- Kategori
- Doğal Hayat / Çevre
Ey Bahar! Al Gönlümü, Ver Çiçeğinden Biraz.

Anlaşıldı. ..
Bahar bu yıl, nazlana nazlana gelecek. Öyle anlaşılıyor. Cemreler, biraz mahçup mu ne? İnsan yüzüne çıkacak halleri yok. Estiler, gürlediler, yağdılar, yayıldılar. Eee, daha n’apsınlar?
Olsa olsa, Heredot’un memleketi Foça, bizi paklar dedik. Düştük yollara. Yeşiller arasında bembeyaz gelinliklerini giymiş, rüzgarla bir o yana, bir bu yana savrulan dalları ve uçlarındaki baharı seyreyledik yollarda.
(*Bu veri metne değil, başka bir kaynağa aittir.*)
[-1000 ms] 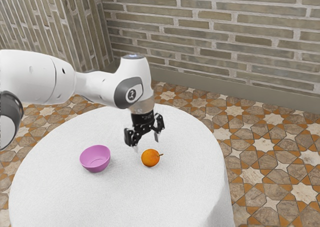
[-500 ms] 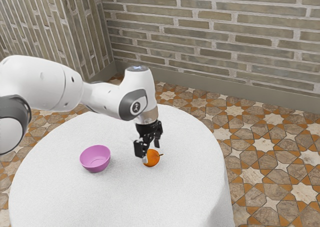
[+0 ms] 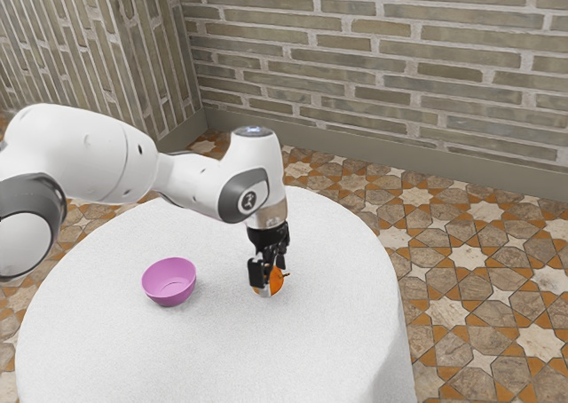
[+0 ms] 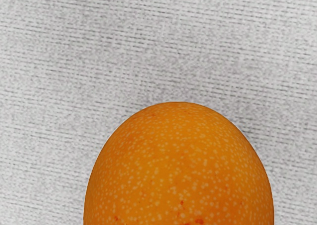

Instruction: Place the pear in the bowl.

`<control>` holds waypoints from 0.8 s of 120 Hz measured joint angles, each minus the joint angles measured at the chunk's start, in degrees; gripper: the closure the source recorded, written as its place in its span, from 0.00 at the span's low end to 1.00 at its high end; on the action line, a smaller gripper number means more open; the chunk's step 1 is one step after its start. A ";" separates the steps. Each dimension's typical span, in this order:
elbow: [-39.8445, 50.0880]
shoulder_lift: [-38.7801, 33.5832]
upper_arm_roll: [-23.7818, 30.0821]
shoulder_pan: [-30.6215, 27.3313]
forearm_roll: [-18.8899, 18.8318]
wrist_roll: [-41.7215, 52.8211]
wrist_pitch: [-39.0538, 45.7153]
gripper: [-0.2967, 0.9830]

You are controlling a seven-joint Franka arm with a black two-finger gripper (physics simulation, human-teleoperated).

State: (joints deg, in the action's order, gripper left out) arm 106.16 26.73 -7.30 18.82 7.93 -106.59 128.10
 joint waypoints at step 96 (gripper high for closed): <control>1.25 -2.65 0.19 -0.46 -0.38 -5.41 0.06 0.55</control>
State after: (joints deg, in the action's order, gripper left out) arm 107.41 24.08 -7.12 18.36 7.55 -112.00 128.15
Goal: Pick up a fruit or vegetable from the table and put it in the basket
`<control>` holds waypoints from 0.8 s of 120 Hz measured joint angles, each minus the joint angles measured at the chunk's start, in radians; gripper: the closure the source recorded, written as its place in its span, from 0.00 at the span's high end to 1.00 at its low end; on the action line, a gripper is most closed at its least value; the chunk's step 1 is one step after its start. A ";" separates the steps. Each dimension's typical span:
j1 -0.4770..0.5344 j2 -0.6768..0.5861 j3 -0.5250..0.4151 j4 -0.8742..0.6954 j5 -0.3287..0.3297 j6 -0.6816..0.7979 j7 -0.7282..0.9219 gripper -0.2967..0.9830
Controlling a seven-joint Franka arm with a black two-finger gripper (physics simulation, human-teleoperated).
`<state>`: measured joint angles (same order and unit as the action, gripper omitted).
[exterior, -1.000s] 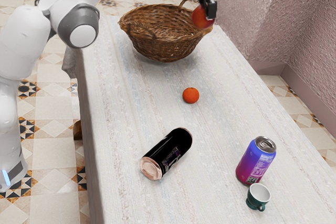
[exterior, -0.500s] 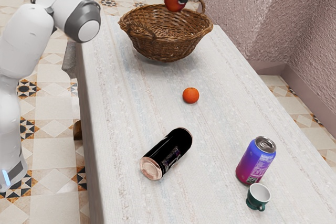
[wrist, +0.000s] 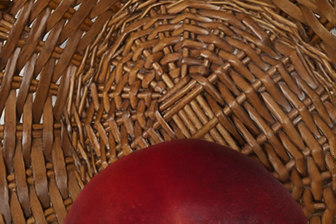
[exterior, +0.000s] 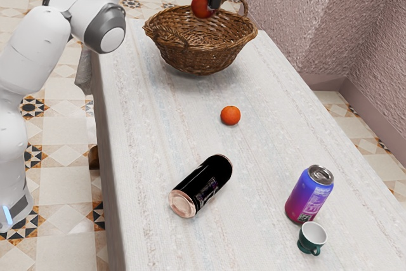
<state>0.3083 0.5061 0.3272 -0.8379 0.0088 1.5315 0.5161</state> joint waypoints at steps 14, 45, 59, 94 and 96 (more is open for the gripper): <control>0.000 0.000 0.001 0.001 -0.011 -0.004 0.014 0.57; -0.004 0.006 0.001 0.006 -0.031 -0.009 0.036 0.66; -0.007 0.008 0.000 0.014 -0.035 -0.009 0.043 0.71; -0.007 -0.107 -0.267 -0.182 -0.038 0.002 0.020 0.76; 0.028 -0.128 -0.377 -0.227 -0.025 0.006 0.009 0.76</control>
<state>0.3359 0.3778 -0.0496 -1.0649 -0.0166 1.5380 0.5253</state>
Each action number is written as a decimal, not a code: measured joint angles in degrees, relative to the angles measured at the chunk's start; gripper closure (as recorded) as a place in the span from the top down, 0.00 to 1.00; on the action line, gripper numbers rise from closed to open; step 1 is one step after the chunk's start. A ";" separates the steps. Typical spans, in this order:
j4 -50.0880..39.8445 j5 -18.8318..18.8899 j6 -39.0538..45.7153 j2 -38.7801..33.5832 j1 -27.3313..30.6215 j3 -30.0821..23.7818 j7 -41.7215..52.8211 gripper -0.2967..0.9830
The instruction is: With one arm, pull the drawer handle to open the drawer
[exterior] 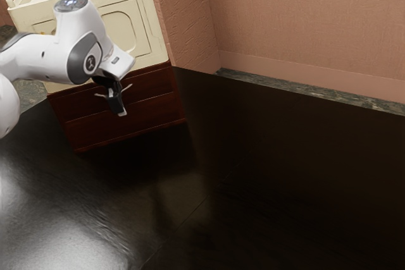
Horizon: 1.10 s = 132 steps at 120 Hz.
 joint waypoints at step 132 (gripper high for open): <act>-7.95 -1.09 -6.44 -6.58 -0.87 -0.12 0.69 0.77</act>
Ege’de bahar var bahar. Bu mevsim, baharın nefesi, buğulanacak, Hepimizi. Işığını, sevincini, üretimini verimliliğini tada tada, tattıra tattıra geliyor bahar. Bahar, bir semboldür Akdeniz’lerde. Foça’da bahar var bahar. Kendiniz kendinizden vazgeçer amma, siz, baharınızdan vazgeçemezsiniz. O şarkıdaki gibi, sıkı sıkıya tutalım, “saçlarından baharı.”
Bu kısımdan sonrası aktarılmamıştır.